### [Work item]
Restate word for word the lines that begin the listing and end with the line holding "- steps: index".
Start of Block
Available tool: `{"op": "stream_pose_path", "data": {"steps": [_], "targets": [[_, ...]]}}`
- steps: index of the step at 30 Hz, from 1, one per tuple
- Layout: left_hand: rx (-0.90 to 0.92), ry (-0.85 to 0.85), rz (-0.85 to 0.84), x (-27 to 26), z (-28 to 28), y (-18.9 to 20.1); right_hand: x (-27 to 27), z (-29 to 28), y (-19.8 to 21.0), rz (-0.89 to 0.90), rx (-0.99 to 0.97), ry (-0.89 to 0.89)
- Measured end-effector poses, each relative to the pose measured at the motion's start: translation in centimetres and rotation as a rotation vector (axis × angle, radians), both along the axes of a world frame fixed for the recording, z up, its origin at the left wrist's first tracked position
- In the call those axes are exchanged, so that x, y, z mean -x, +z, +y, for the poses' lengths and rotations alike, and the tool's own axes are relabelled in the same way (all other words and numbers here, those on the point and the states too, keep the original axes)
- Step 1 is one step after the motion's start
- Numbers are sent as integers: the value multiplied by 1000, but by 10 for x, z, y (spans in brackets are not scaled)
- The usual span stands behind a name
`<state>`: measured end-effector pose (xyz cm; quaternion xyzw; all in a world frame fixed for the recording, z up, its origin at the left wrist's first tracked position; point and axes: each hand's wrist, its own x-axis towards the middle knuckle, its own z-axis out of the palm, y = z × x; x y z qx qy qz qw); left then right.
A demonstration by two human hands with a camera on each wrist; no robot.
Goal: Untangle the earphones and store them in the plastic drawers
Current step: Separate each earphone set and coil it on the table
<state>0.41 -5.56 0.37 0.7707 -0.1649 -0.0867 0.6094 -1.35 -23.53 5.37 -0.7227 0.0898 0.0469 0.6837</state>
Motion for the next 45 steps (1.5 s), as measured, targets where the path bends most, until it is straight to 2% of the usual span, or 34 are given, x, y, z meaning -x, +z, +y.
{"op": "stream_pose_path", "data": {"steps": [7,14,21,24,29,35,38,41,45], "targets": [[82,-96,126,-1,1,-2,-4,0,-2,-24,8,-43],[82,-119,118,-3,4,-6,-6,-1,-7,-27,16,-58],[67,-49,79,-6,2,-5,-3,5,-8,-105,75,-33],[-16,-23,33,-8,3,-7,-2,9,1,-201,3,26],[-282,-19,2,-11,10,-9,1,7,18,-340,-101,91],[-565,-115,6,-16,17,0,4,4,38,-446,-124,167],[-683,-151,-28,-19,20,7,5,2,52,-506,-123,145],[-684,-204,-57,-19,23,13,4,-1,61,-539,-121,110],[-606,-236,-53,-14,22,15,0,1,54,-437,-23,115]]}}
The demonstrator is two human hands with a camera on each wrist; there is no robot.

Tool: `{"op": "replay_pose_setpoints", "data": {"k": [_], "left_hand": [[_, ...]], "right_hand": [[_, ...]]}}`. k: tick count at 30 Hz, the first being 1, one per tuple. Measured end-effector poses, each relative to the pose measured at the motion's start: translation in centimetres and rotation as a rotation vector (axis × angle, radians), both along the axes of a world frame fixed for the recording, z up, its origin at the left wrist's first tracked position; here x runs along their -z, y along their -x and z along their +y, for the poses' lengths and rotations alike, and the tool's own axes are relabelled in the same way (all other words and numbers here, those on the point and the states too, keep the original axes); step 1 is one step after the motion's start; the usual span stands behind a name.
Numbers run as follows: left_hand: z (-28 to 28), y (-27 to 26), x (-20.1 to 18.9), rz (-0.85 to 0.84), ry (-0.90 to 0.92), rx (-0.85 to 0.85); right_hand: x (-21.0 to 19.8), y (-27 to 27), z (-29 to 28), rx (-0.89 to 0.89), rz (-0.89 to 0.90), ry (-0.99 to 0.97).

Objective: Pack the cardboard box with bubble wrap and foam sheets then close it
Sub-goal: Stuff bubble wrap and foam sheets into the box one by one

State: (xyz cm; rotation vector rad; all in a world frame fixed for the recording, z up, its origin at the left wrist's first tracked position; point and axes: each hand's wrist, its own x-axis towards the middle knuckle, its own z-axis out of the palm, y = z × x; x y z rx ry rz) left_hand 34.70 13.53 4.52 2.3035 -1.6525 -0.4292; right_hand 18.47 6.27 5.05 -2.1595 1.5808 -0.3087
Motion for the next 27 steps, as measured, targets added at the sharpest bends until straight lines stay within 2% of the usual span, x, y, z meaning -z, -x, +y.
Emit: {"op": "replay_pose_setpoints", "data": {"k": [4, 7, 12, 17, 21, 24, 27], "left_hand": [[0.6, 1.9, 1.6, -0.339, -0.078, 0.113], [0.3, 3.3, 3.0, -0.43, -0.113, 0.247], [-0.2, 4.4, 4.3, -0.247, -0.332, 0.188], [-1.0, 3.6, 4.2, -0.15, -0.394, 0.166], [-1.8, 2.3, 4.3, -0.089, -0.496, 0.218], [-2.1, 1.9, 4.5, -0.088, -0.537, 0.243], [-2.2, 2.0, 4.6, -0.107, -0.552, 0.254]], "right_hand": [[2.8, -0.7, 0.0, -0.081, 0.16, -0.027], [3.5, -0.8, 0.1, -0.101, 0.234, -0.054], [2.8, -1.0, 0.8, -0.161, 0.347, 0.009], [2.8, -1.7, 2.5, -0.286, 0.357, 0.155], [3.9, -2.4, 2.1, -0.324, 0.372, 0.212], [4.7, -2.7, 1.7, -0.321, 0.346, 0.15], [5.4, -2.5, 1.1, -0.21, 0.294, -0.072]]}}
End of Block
### [Written reply]
Available tool: `{"op": "stream_pose_path", "data": {"steps": [_], "targets": [[_, ...]]}}`
- steps: index of the step at 30 Hz, from 1, one per tuple

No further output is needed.